Paul Forsyth, Nick Bollettieri and Bethany Hamilton

...working with Nick Bollettieri: I think he is a unique individual. U-Nick. It's amazing, he shows so much enthusiasm out there. You talk to him and it motivates you. He is the first one to come and the last one to leave. He doesn't need to but he loves it and its in his blood.It's not easy to work with the man because he's very demanding. But he makes you better. Hes also a very good human being.

...memorable experiences: I could say it would be with a pro. I could say somebody like Jelena Jankovic, who started in my group, or traveling to Lima, Peru with Marat Safin. But at the same time you get excited about having an 8-year-old, 9-year-old kid just improve. All of those are rewarding. For eight months I worked with Sabine Lisicki when she was No. 239 in the world. Now she's 20. But its the same as working with little Tomas who I have in my group now. He's eight-years-old, smiling, and improving.

...what he would be doing if not coaching tennis: 100% a doctor. I am intrigued by shows on TV. If I had the chance now and they said, "What do you want to do?" I would love to be a surgeon. I would want to help people, through tennis or through medicine.

...relating to students: Starting tennis late, that's why I relate to students who come here at 13, 14 and they're not that good yet. I say, "Well you have a chance. Make a commitment, enjoy what you do, love what you do, don't go home crying - be happy - and learn."

...young athletes playing multiple sports: At the beginning, when you're young, it's good to play sports that are related. Soccer, maybe baseball could help the serve. Then when you're older you sort of have to pick one that will carry you through college and through life.Some kids that are 6-years-old say, “I want to do this”. And no matter what you do; you throw them a baseball, volley ball, whatever. “No I'm going to be a tennis player”. That's one in a million.

...about his greatest fear: I don't fear many things. My greatest fear is not being a good father to my three daughters. As time goes on and they move away from home, going on to their own life, I hope I have done enough. I hope I spent enough time, because I spend so much time with these children (campers). I spend more time with these kids.

...and greatest inspiration: What motivates me, what inspires me, is the challenge. You have a boy or girl that comes here who is 12 or 13 and they don't know if they want to pick tennis. Then all of a sudden within a year or two years - WOW! Look what we did.

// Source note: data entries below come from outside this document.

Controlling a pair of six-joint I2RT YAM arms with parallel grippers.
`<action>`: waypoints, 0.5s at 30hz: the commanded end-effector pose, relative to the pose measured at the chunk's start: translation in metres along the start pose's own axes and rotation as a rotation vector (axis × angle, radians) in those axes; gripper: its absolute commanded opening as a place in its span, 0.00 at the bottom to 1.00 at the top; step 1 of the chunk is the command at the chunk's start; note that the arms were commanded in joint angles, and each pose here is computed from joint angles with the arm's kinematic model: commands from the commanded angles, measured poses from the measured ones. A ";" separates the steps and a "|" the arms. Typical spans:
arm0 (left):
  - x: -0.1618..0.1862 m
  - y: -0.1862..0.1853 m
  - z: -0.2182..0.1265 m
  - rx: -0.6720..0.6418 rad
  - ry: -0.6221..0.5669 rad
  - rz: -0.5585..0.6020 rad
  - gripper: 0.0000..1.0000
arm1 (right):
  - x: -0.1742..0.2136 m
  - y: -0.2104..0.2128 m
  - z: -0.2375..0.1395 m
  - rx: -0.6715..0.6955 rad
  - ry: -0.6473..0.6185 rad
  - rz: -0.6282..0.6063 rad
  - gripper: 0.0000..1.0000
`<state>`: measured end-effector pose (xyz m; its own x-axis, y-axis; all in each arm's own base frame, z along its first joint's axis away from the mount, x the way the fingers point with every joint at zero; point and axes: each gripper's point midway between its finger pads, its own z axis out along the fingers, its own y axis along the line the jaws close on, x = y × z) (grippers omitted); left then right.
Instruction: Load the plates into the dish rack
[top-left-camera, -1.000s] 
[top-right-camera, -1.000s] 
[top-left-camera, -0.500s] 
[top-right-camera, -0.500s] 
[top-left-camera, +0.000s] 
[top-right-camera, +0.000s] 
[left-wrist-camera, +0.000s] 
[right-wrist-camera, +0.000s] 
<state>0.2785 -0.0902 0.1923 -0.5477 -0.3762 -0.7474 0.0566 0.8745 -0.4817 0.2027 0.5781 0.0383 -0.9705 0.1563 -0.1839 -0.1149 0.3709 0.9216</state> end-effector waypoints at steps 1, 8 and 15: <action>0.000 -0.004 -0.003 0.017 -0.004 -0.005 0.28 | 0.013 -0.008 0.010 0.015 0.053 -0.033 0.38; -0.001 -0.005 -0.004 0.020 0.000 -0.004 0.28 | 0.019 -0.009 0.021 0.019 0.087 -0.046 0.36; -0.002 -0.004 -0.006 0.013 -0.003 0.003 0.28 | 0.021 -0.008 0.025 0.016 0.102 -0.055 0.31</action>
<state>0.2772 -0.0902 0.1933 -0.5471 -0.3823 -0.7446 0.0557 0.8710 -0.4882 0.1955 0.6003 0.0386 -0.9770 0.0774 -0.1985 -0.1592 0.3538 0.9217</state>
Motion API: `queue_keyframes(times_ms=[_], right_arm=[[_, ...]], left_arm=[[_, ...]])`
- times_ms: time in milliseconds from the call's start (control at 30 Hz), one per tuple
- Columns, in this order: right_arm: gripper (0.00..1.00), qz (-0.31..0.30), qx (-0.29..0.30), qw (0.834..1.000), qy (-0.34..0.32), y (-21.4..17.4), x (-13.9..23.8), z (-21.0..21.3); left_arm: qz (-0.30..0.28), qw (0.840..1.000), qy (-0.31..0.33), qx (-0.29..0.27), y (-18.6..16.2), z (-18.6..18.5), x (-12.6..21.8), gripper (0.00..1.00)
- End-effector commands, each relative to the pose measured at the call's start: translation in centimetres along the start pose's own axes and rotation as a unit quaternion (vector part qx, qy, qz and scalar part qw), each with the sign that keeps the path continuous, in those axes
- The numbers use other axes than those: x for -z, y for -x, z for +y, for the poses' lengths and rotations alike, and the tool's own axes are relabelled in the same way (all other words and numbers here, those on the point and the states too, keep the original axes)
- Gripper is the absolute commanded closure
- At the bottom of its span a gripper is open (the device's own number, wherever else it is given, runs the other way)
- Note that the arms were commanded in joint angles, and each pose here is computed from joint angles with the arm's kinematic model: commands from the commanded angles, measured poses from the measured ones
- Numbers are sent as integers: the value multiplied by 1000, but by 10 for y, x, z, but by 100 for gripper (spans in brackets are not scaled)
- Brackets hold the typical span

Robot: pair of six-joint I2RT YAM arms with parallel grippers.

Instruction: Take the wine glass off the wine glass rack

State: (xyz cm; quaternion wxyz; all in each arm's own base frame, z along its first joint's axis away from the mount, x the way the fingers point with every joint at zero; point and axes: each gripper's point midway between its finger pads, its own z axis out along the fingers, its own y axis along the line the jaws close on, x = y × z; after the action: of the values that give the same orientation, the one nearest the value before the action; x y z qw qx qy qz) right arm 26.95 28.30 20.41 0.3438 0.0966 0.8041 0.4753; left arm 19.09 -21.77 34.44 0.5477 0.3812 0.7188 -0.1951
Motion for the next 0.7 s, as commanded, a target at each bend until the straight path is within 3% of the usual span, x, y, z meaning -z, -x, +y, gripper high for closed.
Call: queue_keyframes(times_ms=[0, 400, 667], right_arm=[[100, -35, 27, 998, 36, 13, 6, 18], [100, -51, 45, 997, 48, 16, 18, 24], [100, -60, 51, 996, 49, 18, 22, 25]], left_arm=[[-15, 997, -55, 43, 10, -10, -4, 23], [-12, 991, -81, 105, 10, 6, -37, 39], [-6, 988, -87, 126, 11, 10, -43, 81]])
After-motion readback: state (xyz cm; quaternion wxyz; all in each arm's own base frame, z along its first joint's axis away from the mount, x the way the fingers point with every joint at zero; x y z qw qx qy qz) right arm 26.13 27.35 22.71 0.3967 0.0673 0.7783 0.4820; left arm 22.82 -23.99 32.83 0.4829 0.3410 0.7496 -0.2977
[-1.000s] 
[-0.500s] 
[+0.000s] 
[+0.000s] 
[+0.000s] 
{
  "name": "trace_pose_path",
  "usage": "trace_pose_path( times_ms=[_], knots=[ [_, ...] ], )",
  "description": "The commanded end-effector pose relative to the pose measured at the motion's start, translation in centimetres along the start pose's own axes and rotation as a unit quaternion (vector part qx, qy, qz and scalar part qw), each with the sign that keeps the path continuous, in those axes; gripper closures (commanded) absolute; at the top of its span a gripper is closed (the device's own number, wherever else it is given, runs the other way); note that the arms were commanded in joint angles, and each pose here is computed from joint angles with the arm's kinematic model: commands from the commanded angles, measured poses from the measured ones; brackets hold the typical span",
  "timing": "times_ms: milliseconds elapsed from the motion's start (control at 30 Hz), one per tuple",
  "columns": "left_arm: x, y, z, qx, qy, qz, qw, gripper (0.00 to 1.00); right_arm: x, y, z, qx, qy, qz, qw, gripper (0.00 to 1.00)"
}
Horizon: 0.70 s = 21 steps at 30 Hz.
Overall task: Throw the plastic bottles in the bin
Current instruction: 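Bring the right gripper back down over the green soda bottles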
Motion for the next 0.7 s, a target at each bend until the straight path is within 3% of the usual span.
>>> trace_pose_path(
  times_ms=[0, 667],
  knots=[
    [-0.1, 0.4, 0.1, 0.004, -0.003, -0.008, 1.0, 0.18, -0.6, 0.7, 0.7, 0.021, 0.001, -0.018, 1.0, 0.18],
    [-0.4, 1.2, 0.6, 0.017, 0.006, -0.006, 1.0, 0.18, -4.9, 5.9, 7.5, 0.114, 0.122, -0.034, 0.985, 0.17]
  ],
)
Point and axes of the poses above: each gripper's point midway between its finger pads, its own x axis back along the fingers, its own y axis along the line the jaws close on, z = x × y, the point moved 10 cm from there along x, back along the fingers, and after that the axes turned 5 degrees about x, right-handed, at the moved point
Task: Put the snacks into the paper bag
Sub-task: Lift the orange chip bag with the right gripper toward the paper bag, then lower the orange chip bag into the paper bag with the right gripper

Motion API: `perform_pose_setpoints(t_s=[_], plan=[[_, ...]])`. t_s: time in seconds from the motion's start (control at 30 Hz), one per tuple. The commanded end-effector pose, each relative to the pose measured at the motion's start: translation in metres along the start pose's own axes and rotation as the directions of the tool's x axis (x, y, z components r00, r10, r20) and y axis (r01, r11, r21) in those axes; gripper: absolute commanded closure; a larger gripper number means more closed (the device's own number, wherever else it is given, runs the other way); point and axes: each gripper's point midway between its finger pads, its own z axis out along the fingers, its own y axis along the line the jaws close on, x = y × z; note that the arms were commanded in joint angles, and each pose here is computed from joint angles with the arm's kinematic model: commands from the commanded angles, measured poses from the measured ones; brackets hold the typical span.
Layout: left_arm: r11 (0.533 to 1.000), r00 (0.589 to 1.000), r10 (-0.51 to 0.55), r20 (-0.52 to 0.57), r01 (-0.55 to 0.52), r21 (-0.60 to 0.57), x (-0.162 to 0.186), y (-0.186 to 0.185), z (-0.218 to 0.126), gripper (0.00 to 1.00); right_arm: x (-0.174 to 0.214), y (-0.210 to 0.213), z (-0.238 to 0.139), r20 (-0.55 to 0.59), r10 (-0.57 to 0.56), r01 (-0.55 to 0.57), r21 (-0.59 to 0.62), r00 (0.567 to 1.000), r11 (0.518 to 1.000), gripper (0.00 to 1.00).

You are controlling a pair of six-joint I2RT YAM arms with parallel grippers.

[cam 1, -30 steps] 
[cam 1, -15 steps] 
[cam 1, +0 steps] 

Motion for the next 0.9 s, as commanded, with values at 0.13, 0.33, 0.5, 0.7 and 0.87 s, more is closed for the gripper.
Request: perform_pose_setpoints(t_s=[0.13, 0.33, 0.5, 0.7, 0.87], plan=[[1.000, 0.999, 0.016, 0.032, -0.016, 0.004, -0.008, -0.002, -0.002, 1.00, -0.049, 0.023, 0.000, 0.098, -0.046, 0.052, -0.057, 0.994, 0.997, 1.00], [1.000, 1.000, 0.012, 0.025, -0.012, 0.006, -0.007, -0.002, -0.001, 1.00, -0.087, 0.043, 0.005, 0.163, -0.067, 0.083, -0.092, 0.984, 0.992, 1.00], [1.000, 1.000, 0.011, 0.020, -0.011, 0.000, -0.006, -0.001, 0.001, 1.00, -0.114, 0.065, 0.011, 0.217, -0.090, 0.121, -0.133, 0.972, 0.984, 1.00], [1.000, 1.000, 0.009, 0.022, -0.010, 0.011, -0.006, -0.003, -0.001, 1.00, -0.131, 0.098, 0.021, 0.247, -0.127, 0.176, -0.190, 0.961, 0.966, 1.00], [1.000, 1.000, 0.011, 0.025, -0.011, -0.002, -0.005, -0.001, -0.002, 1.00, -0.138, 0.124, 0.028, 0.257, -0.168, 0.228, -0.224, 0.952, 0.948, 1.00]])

...television: Fuel TV, Tennis Channel, and CNN (The Situation Room withWolf Blitzer).

...music: The Police and Phil Collins

Coach Forsyth's Last Word: The thing that makes IMG Academy different from everybody else in the world is that we have it all in one package. In tennis you have to be good technically, tactically, and most important mentally. Mentally, this is a beautiful place. Every time you walk through that gate somebody is going to challenge you. So you have to be up on your toes, ready to roll.

Also, we have the coaching. We are U-Nick. He (Nick Bollettieri) has given us something that is very important. He has one side that can be real tough but at the same time is very caring for the students. He taught us something that is huge: If you go hard on the student, if you go tough, they need to know that you care. The reason why you're doing this is because you want the best for that player and that particular family.